• [Exercise]: Copy exactly, and copy nothing else: the line that contains "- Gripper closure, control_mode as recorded" and all lines after it in the listing, without pictures.

• [Material provided]:
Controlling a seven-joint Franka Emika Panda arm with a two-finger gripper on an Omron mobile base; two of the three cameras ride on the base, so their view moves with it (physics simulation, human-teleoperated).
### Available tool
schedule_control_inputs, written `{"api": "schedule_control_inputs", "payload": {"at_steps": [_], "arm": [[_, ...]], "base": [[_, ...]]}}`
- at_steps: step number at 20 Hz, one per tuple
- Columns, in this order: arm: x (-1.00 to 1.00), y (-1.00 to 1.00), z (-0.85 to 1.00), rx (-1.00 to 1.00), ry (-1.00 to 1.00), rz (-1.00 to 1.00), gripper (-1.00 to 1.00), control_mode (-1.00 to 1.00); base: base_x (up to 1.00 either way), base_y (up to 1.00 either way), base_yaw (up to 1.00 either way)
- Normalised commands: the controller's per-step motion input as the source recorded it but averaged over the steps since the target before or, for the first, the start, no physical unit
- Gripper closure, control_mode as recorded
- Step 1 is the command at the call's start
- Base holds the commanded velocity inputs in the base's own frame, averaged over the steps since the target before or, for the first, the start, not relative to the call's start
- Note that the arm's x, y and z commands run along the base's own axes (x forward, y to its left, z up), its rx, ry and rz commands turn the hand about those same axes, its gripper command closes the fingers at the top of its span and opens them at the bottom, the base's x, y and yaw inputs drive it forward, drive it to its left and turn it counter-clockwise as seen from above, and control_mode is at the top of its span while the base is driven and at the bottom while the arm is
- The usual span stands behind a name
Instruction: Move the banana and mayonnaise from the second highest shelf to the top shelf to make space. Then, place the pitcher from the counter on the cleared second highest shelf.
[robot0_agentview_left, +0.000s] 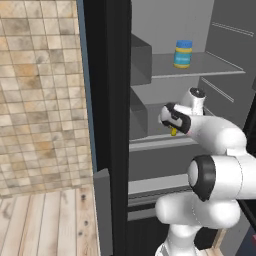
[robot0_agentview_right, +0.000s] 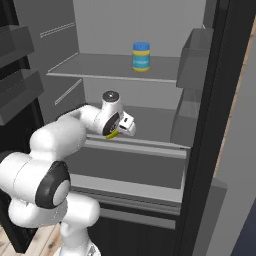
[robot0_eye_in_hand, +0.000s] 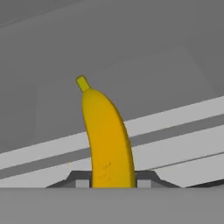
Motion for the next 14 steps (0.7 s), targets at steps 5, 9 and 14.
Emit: {"api": "schedule_control_inputs", "payload": {"at_steps": [5,9,14], "arm": [[-0.75,0.21,1.00,-0.01,-0.16,0.24,1.00,-1.00],[-0.47,0.38,1.00,0.00,-0.15,0.19,1.00,-1.00],[-0.39,0.45,1.00,0.00,-0.10,0.13,1.00,-1.00]], "base": [[0.00,0.00,0.00],[0.00,0.00,0.00],[0.00,0.00,0.00]]}}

• [Written solution]:
- Gripper closure, control_mode as recorded
- Step 1 is the command at the call's start
- Base holds the commanded velocity inputs in the base's own frame, averaged over the steps since the target before or, for the first, the start, not relative to the call's start
- Note that the arm's x, y and z commands run along the base's own axes (x forward, y to its left, z up), its rx, ry and rz commands turn the hand about those same axes, its gripper command closes the fingers at the top of its span and opens them at the bottom, the base's x, y and yaw inputs drive it forward, drive it to its left and turn it counter-clockwise as seen from above, and control_mode is at the top of its span while the base is driven and at the bottom while the arm is
- The usual span stands behind a name
Instruction: Move the banana and mayonnaise from the second highest shelf to the top shelf to make space. Then, place the pitcher from the counter on the cleared second highest shelf.
[robot0_agentview_left, +0.000s] 
[robot0_agentview_right, +0.000s] 
[robot0_eye_in_hand, +0.000s] 
Motion for the next 14 steps (0.7 s), targets at steps 5, 9 and 14.
Emit: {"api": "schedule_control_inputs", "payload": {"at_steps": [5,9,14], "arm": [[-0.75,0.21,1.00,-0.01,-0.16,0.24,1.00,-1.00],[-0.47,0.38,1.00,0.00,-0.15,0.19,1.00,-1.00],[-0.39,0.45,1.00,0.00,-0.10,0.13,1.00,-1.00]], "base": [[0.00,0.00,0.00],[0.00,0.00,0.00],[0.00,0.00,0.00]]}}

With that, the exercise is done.